What each record actually does

  • SPF lists which servers may send mail for your domain.
  • DKIM cryptographically signs messages so receivers can detect tampering.
  • DMARC tells receivers what to do when SPF/DKIM fail, and where to send reports.

SPF for Google Workspace

Publish a single TXT record on the root domain. A clean starting point:

v=spf1 include:_spf.google.com ~all

Rules that save you later:

  • Only one SPF record per domain name — merge includes instead of adding a second TXT.
  • Stay under the 10-DNS-lookup limit. Too many third-party includes will fail SPF even when Google is correct.
  • Use ~all while testing, then move to -all once every legitimate sender is listed.

DKIM in Google Admin

  1. Admin Console → Apps → Google Workspace → Gmail → Authenticate email.
  2. Select the domain → Generate new record (2048-bit when available).
  3. Publish the TXT host Google shows (often google._domainkey).
  4. Click Start authentication after DNS propagates.
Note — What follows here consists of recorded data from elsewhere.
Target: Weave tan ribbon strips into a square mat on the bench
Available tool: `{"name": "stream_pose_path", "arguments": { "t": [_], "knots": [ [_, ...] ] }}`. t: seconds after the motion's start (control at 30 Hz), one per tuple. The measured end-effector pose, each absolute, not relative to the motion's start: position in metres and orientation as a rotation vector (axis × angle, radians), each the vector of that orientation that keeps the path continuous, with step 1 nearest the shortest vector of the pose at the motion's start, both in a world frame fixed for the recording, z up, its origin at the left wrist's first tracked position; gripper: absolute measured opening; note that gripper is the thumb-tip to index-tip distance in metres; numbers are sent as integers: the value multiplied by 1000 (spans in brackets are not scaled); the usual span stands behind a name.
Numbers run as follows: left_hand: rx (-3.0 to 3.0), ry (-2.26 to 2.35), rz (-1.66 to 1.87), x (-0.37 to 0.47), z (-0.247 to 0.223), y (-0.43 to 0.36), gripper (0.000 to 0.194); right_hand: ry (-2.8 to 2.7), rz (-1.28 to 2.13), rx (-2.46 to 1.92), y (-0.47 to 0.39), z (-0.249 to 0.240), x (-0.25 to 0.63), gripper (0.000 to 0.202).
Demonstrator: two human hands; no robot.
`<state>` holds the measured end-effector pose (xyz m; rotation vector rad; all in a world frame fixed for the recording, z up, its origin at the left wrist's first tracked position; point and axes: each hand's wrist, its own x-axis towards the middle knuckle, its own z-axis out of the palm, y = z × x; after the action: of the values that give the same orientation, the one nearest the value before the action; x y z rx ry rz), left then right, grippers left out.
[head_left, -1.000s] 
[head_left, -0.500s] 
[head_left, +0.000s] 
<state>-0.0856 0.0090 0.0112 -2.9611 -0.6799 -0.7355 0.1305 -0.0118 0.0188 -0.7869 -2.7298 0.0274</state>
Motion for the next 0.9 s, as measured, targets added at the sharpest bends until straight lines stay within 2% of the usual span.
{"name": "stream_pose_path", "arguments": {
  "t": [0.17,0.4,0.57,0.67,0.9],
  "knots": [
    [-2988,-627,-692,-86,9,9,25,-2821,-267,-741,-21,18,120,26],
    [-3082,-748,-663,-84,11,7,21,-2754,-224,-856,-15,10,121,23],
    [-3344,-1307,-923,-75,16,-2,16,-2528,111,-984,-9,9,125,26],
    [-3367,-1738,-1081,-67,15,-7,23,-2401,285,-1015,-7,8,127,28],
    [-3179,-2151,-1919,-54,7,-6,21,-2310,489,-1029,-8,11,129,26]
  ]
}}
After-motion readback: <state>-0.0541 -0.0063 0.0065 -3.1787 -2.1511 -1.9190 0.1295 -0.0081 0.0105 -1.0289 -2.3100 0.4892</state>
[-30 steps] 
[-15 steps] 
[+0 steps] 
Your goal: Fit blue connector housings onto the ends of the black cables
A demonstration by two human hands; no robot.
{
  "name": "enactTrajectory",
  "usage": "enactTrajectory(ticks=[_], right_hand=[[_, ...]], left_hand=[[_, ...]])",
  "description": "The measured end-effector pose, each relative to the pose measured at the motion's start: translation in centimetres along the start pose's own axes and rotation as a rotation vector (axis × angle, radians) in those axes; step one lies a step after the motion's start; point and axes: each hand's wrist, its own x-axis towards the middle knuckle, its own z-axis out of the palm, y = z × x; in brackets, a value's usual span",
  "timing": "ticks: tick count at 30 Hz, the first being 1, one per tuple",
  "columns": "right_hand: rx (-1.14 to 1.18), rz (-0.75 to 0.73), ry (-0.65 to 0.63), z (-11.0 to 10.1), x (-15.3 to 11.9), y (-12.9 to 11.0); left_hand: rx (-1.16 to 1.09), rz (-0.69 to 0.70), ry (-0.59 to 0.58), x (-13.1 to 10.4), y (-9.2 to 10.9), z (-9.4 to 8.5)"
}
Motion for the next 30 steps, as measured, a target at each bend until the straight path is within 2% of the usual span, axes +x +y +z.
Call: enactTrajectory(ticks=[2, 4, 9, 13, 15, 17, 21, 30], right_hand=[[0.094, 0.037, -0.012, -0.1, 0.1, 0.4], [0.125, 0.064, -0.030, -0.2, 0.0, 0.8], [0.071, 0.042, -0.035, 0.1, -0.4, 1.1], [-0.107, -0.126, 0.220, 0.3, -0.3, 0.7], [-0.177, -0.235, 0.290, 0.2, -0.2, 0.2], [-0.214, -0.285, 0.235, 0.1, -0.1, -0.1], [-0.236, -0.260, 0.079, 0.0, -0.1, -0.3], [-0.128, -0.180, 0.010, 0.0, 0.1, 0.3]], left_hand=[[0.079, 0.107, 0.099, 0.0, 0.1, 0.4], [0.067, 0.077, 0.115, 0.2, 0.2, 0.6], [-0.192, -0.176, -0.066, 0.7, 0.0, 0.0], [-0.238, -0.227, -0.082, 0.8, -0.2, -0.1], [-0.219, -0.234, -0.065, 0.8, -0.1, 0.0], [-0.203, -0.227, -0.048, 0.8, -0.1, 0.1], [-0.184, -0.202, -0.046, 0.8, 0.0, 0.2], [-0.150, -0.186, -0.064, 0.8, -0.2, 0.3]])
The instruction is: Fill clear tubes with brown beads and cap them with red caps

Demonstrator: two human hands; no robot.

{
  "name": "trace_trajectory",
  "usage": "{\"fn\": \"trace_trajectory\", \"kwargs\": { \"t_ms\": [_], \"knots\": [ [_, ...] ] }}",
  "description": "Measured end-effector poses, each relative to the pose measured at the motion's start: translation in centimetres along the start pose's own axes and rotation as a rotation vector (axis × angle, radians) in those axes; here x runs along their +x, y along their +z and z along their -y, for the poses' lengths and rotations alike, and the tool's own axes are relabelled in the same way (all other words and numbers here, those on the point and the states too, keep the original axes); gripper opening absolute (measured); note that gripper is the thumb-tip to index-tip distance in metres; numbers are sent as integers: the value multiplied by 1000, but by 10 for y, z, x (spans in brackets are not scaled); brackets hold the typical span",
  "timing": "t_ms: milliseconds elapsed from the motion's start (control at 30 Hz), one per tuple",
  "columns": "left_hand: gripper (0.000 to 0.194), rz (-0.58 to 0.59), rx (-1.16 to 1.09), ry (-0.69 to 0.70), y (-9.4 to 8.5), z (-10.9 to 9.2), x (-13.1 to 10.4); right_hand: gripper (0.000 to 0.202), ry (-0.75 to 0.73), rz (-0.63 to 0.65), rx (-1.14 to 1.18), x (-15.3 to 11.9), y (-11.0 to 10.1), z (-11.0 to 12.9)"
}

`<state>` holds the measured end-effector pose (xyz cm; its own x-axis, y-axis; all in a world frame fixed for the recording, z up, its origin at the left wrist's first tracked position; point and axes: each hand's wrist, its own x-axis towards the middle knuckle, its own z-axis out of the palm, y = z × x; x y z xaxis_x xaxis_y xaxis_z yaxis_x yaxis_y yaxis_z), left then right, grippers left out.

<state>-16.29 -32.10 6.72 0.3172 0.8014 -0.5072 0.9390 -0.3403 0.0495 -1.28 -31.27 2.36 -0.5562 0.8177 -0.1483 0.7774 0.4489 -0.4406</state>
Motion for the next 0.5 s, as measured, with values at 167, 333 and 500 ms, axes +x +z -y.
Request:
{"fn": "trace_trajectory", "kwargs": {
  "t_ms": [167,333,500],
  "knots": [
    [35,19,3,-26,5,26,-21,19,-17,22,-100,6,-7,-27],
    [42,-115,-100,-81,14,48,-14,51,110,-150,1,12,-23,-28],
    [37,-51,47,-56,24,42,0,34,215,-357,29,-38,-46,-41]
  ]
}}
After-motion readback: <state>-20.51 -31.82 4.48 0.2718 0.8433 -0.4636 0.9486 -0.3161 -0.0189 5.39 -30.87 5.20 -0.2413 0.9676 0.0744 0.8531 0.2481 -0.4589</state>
Rotate keys if a vendor ever had access to your DNS zone or if you inherited a domain with unknown history.

DMARC without breaking mail

Day one monitoring record:

v=DMARC1; p=none; rua=mailto:[email protected]; fo=1

After a week of clean reports:

v=DMARC1; p=quarantine; pct=25; rua=mailto:[email protected]

Then raise pct and move to p=reject when aligned volume is stable.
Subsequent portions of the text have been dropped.